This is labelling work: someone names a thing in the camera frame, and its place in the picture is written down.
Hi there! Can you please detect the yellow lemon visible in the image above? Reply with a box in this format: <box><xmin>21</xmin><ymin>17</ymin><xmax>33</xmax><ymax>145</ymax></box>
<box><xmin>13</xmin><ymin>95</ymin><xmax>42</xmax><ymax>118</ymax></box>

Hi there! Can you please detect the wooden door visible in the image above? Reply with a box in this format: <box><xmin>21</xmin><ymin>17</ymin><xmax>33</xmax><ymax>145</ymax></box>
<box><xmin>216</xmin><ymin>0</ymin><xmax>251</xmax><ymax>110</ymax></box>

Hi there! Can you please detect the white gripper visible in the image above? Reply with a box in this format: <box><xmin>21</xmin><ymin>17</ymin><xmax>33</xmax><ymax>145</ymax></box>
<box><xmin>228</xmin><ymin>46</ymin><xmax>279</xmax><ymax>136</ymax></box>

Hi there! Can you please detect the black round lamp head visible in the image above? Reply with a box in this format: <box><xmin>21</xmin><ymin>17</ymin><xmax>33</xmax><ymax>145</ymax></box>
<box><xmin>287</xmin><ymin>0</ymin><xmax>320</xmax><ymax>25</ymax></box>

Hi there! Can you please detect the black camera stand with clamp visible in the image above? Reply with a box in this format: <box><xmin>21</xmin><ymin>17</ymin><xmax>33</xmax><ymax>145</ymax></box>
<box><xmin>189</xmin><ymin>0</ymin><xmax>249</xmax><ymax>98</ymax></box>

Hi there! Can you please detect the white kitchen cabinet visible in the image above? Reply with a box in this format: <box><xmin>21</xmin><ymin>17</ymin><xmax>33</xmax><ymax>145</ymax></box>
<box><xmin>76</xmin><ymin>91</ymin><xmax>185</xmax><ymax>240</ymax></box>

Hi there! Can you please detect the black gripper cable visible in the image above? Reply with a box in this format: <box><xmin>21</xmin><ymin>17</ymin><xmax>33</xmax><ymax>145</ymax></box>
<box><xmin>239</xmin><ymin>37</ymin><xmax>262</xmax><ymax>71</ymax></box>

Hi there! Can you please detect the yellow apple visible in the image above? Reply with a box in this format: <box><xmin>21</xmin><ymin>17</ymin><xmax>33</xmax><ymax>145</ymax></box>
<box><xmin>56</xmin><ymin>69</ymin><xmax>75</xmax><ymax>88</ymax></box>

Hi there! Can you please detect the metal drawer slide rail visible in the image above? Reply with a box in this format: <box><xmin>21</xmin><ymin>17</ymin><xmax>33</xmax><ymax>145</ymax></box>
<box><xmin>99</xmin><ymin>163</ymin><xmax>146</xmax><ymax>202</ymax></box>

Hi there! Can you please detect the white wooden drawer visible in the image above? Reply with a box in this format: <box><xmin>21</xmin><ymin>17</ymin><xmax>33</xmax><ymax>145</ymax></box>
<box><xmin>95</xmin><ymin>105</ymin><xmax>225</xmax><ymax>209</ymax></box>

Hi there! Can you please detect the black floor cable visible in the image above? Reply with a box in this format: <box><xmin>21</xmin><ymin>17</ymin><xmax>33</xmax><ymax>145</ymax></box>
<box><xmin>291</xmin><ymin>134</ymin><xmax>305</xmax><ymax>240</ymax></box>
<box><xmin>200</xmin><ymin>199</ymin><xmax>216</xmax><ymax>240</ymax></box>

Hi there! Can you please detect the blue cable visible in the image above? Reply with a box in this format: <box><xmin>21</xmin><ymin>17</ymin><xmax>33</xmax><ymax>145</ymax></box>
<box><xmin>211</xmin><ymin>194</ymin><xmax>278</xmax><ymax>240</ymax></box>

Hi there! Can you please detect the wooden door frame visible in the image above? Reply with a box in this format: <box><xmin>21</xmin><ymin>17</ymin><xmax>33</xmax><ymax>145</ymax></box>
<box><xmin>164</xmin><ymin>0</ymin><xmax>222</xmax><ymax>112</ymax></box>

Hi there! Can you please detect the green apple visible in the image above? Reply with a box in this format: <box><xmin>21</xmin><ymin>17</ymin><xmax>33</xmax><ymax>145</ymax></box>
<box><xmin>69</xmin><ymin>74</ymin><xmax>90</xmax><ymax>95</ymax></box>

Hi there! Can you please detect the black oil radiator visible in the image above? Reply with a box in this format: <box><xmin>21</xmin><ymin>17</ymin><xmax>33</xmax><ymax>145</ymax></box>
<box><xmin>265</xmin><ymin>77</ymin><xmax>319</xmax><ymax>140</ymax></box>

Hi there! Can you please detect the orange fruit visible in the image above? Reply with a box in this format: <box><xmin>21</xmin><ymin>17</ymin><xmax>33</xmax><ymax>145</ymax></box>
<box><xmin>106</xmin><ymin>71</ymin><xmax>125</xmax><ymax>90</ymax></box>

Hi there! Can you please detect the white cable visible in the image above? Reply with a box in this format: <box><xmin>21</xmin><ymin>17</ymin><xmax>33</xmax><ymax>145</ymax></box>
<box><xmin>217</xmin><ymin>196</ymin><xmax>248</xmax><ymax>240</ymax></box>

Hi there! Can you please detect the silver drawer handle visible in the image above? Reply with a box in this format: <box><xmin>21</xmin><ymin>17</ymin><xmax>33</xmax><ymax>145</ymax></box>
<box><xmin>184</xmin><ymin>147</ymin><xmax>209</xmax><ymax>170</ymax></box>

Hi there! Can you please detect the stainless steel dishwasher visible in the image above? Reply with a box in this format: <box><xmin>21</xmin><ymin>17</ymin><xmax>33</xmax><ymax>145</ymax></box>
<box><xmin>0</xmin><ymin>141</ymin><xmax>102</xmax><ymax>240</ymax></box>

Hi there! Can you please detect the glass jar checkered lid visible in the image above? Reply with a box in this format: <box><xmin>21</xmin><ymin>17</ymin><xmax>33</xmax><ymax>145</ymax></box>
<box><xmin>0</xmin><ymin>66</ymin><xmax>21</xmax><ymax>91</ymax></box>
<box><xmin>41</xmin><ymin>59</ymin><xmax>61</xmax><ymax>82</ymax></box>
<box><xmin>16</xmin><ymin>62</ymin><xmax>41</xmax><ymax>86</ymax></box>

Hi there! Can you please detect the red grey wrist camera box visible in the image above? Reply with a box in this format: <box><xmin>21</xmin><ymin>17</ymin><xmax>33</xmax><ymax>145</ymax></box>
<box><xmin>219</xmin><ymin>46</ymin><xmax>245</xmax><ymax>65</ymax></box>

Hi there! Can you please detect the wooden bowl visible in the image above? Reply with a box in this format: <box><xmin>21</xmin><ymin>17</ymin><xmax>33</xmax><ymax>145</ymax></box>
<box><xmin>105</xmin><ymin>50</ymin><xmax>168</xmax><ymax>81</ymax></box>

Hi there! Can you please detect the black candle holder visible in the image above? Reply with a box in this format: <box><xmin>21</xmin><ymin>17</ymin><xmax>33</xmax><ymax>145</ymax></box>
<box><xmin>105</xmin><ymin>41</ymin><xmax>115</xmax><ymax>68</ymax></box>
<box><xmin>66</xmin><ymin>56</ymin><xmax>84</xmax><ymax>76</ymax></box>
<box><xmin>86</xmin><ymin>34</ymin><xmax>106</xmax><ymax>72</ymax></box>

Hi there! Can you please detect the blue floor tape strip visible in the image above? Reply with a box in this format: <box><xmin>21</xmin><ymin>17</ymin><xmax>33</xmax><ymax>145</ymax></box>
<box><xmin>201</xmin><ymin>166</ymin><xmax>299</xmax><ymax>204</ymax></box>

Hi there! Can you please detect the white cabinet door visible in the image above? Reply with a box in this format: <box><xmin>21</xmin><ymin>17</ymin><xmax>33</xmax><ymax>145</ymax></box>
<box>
•••••
Up to and including the line that holds "Hi there! Can you please detect the white gripper", reproduce the records above exactly from their first line, and give nothing else.

This is labelling work: someone names a thing in the camera frame, and its place in the picture is written down.
Hi there! Can you please detect the yellow lemon visible in the image above? Reply with a box in this format: <box><xmin>21</xmin><ymin>17</ymin><xmax>33</xmax><ymax>145</ymax></box>
<box><xmin>13</xmin><ymin>95</ymin><xmax>42</xmax><ymax>118</ymax></box>

Hi there! Can you please detect the wooden door visible in the image above? Reply with a box in this format: <box><xmin>21</xmin><ymin>17</ymin><xmax>33</xmax><ymax>145</ymax></box>
<box><xmin>216</xmin><ymin>0</ymin><xmax>251</xmax><ymax>110</ymax></box>

Hi there! Can you please detect the white gripper visible in the image above? Reply with a box in this format: <box><xmin>21</xmin><ymin>17</ymin><xmax>33</xmax><ymax>145</ymax></box>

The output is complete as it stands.